→ **PROBLEM TO WORK ON**: The required output is the line containing "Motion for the" through the final line of the material below, printed exactly, with no other lines.

→ **EXERCISE DATA**:
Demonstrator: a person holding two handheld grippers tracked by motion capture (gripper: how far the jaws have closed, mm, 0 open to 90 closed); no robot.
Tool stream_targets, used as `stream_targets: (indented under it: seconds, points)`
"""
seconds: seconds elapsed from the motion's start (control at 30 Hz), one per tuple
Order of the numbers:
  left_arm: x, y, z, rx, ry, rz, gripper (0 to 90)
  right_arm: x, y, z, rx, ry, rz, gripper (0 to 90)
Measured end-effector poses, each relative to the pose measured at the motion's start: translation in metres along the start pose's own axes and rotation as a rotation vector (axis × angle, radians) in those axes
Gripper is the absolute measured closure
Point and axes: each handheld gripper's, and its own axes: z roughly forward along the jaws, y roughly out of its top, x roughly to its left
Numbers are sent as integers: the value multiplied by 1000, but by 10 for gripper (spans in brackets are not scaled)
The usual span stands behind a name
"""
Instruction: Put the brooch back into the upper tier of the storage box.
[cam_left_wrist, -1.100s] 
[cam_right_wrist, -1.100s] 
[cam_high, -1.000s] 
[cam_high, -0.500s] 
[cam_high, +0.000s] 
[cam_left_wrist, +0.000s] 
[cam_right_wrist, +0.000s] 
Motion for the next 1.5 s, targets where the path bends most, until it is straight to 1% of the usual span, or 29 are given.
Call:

→ **YOUR SOLUTION**:
Motion for the next 1.5 s, targets where the path bends most, until it is straight to 1% of the usual span, or 29 are given.
Call:

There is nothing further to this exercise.